# old enough?



## Emma&Tilly (May 15, 2005)

I would ring around some agility clubs and see what they think as they may let you go and get her used to the equipment even if she isn't old enough to do proper jumps and stuff...I actually started training Harry at flyball at 4 1/2 months old! We just took him each week and we used jumps designed for puppies (soft and about 2 iches off the ground!) so maybe they do a similar thing in agility. I would imagine there is a lot to teach before any big jumps come in to it!


----------



## foreveramber (Feb 25, 2007)

it didnt know humping was part of agility..

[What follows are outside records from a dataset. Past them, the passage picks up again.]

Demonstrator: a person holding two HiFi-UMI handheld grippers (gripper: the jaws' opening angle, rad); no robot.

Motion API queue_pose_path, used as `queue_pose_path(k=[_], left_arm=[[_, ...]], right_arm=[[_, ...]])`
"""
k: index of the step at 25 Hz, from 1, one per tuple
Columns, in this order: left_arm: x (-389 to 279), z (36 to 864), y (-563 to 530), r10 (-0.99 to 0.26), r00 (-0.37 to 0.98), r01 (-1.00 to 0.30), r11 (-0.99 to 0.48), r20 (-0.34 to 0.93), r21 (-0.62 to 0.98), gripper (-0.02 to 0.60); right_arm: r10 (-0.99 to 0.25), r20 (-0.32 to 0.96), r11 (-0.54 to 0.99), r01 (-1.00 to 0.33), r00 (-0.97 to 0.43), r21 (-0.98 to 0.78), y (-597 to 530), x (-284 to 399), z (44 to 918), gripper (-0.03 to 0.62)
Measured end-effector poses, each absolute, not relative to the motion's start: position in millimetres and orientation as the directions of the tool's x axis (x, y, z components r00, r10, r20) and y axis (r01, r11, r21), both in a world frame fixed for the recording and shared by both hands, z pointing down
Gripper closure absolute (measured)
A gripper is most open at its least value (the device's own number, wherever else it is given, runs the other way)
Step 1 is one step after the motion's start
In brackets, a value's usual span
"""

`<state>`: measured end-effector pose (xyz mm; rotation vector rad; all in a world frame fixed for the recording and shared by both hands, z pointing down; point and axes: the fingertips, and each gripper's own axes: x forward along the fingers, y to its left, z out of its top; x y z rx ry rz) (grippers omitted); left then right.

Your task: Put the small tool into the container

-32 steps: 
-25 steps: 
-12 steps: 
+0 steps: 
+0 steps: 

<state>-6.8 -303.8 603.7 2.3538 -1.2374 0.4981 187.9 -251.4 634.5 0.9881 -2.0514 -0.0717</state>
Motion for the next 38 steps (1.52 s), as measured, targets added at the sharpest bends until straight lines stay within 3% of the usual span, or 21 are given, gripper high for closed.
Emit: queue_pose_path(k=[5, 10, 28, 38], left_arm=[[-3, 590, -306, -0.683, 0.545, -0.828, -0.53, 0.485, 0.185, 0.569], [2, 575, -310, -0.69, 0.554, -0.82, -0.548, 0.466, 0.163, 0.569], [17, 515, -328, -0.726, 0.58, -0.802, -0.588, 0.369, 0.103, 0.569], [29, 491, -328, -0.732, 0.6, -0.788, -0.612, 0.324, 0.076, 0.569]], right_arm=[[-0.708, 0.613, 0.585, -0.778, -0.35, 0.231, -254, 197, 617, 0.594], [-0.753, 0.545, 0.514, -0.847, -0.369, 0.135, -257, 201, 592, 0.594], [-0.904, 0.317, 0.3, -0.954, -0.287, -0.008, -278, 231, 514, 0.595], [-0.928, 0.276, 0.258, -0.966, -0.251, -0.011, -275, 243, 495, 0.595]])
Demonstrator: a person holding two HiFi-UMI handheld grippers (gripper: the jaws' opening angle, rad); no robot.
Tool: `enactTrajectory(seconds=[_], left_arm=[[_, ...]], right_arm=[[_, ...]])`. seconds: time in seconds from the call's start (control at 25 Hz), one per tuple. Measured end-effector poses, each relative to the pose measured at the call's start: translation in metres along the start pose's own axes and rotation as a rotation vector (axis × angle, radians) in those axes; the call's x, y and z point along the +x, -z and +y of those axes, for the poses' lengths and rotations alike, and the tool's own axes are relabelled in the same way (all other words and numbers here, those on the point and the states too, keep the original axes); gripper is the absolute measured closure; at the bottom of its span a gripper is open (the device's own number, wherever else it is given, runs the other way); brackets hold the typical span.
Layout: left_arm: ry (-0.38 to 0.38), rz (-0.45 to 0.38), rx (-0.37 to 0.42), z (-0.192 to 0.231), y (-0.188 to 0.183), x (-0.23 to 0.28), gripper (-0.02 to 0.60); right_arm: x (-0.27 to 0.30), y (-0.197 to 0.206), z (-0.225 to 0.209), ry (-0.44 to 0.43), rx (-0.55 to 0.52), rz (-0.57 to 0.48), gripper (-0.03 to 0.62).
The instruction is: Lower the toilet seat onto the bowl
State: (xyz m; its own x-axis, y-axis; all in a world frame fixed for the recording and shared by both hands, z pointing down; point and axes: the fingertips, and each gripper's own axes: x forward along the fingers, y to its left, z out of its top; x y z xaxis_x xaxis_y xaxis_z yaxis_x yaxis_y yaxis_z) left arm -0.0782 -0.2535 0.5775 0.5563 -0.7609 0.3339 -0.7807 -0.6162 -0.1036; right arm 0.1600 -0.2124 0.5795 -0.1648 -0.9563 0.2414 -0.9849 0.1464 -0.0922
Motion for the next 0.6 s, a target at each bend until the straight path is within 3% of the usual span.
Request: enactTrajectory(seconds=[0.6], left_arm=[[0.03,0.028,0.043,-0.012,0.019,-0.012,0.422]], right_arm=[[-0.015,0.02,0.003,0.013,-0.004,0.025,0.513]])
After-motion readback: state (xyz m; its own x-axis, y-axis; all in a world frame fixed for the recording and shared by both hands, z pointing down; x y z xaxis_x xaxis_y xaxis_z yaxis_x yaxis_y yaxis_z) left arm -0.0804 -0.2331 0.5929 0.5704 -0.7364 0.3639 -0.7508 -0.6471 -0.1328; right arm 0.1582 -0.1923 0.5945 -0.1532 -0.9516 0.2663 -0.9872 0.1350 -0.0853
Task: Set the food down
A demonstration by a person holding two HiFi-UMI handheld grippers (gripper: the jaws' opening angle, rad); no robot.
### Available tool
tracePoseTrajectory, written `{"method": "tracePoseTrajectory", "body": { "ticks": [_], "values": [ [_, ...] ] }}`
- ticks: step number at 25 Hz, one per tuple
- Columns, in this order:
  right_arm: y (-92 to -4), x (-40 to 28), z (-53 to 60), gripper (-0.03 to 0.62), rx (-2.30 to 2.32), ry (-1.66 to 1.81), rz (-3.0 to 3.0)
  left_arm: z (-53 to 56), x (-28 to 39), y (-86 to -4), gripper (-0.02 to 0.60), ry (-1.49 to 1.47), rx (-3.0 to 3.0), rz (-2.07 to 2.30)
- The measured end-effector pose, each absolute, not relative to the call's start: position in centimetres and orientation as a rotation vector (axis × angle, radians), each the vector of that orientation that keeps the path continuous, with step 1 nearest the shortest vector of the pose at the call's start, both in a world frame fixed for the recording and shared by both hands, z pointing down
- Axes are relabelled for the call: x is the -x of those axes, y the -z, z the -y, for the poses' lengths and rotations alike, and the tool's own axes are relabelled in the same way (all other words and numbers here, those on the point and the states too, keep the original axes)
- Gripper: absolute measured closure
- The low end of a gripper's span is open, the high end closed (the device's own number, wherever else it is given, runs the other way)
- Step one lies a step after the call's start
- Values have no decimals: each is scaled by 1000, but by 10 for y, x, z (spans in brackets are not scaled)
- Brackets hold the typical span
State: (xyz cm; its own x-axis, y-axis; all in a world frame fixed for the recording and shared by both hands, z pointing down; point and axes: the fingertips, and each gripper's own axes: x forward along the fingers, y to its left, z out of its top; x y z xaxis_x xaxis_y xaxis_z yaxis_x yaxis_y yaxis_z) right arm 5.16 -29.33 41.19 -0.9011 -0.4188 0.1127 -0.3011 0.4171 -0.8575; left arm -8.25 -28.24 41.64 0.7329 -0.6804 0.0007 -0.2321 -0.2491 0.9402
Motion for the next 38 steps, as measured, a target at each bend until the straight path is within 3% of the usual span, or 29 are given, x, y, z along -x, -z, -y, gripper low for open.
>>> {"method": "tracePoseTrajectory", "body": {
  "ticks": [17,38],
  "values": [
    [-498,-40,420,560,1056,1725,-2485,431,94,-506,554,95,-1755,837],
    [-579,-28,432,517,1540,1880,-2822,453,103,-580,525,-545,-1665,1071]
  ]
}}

my vet told me to be careful not to over do it until they are fully grown....thats all i know


----------



## Lego&Jacub (Jul 18, 2006)

foreveramber said:


> it didnt know humping was part of agility..
> 
> my vet told me to be careful not to over do it until they are fully grown....thats all i know



LMAO!!!!! HAHAHAHA.... I didn't see that typo... must go fix it!! :

I wonder when fully grown is?


----------



## Emma&Tilly (May 15, 2005)

I would think 18 months to 2 years?


----------



## GoldenJoyx'stwo (Feb 25, 2007)

Katie and Stephanine can provide you some advice on this, but our facility does have puppy agility. They don't do many jumps nor do they use the weave poles. I was told their growth plates should be mature.


----------



## Brinkleysmom (Dec 17, 2005)

My vets office has a lot of clients that do the agility classes and competition and they do, as Kim said, have puppy classes but they are like a starter type thing. As for the tougher stuff, I think they have said wait until they are a year just because of the growth issues. Again, like Kim said, see what Stephanie and Katie have to say since they have the dogs with the experience in that subject.


----------



## Lego&Jacub (Jul 18, 2006)

o'kay... so their growth plates should be closed at a year then? So I "should" be able to get her started on the kiddie stuff. I look forward to hearing from Stephanie & Katie.


----------



## hawtee (Nov 1, 2006)

Geddy is old enough to start learning. I started Lilli the day I got her home going thru a tunnel  what fun..normally we do not jump full height til their growth plates are closed . But there is so much to learn until then. How to do a piece of equipment correctly, flat work, obedience (Yes, it come in very handy) focus, crosses etc. etc. Check out the local training clubs and see if they have classes. Let me warn you once you go you will get hooked lol...


----------



## FlyingQuizini (Oct 24, 2006)

Don't jump full height nor start weave poles until at least 18 months old. BUT, before then there's A TON OF STUFF you can start working on! For instance:

Teaching the 2/2 for your contact obstacles
Left and right turns
Get out - for distance work later
Go on - also for distance
Foundation work for front and rear croses

Quiz had his first agility lesson at 12 weeks old! We did a ton of work "on the flat" (sans equipment) before we ever steped paw on an obstacle. 

Go slow and take your time! You and your dog will have a blast!

-Stephanie


----------



## Lego&Jacub (Jul 18, 2006)

Thanks guys!! I guess I'll be speaking with our trainer to see if a starter class is available. Course we'll wait until she's all healed up before beginning!!


----------



## harlowsmom (Feb 25, 2007)

According to the GRCA they're not fully grown and shouldn't run until 2 years. I'm sure there is agility things they could do earlier though.


----------



## FlyingQuizini (Oct 24, 2006)

There's a TON of stuff you can start early!


----------



## FlyingQuizini (Oct 24, 2006)

... I mean, a ton of stuff you can SAFELY start early... just to clarify!


----------